By 1995, the conventional manual gear shift had left the sport forever, and it’s hard to imagine in-car footage without it.
KERS stands for Kinetic Energy Recovery System, and it is a means of recovering a vehicle’s kinetic energy from the heat generated by the car under braking. The energy is then stored in a battery or used to turn a flywheel for later use under acceleration.
Introduced to F1 for the 2009 season, there are two principal KERS systems that teams can employ, electrical storage by use of a battery or mechanical using a flywheel. The electrical battery system is now the universally used method and utilises a motor generator incorporated in the car’s transmission that converts mechanical energy into electrical energy to be stored in the battery and released when required by the driver.

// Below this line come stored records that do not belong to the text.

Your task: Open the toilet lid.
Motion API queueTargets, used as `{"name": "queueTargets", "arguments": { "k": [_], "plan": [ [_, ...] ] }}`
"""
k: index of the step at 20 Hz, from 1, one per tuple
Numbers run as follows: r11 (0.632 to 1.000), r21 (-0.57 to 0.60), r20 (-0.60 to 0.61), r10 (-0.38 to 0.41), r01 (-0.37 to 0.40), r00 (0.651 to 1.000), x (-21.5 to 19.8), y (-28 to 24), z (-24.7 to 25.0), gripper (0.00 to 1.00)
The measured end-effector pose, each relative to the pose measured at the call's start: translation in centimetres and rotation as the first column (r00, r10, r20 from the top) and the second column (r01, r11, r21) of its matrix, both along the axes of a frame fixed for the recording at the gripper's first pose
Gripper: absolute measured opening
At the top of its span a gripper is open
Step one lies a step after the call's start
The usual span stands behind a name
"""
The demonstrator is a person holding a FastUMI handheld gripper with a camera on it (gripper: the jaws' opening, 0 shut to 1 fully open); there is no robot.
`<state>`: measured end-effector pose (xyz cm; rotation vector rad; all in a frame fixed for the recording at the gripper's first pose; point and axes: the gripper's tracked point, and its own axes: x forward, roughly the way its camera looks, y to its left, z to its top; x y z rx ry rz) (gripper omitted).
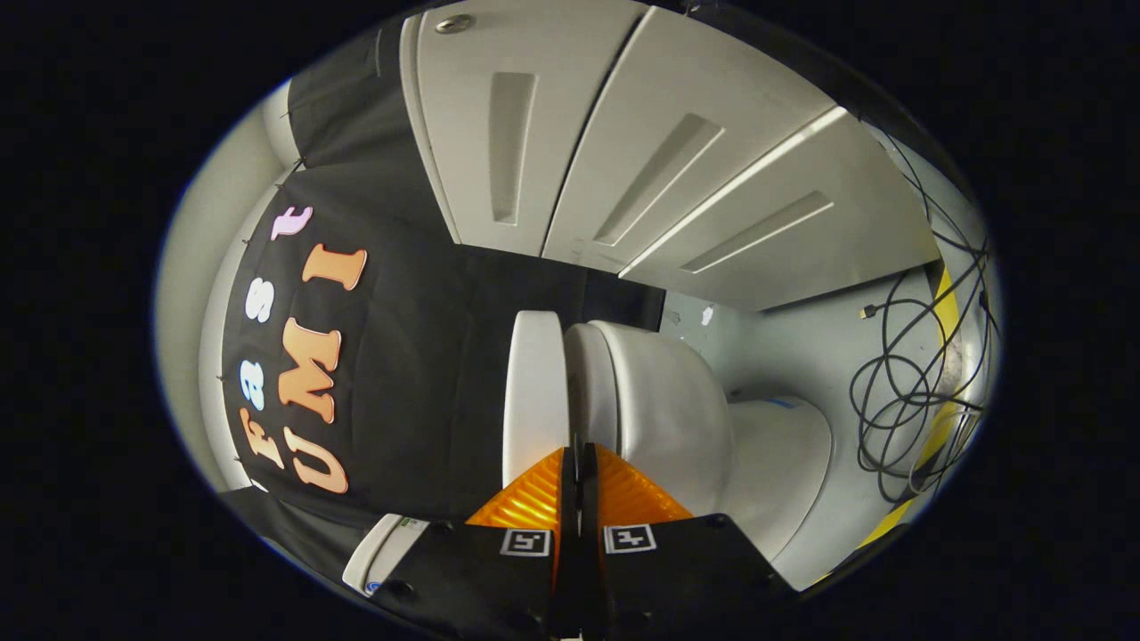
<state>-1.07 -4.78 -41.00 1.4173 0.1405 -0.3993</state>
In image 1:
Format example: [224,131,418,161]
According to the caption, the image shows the yellow floor tape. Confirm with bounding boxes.
[855,263,965,549]

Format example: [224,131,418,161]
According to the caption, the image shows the white toilet bowl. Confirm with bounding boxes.
[566,319,835,588]

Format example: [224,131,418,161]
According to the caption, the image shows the black backdrop cloth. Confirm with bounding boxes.
[218,18,667,588]

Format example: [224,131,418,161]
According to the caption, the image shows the tangled black cables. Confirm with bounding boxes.
[849,125,1000,510]

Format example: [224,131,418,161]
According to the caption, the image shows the white drawer cabinet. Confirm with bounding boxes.
[399,0,943,313]

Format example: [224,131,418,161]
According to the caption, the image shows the white toilet lid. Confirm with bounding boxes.
[502,310,572,488]

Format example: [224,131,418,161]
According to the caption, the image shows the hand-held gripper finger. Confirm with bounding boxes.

The mechanical system, pioneered by Williams back in 2011, captures braking energy and then uses it to turn a small flywheel that can spin at up to 80,000 rpm and is connected to the rear wheels when more power is required. The flywheel device developed by Williams was fitted to Porsche's new 911 GT3 R Hybrid road car in 2011 and, more recently, with Volvo’s Second Generation C30 Electric. And last year, Ferrari unveiled a KERS system for a road-car engine at the Beijing Auto Show.
As of 2014, the capacity of the KERS units in F1 will increase from 60 kilowatts (80 bhp) to 120 kilowatts (160 bhp) to balance the sport's move from 2.4 litre V8 engines to 1.6 litre V6 engines.
The Carbon Fibre Chassis
One of the lightest and strongest materials materials known to man, carbon fibre has been used to construct the chassis of F1 cars since McLaren pioneered the use of the material for their 1981 challenger, the MP4/1.
Because of the high cost of the material, carbon fibre chassis have generally been the domain of the high-performance sports car; although, times are changing with hybrid materials now being used for cost efficiency whilst still offering strength and lightness.
A good example is the soon to be launched BMW i3, a handy electric city-car, which will be the first of its kind to be constructed from carbon fibre-reinforced plastic (CFRP).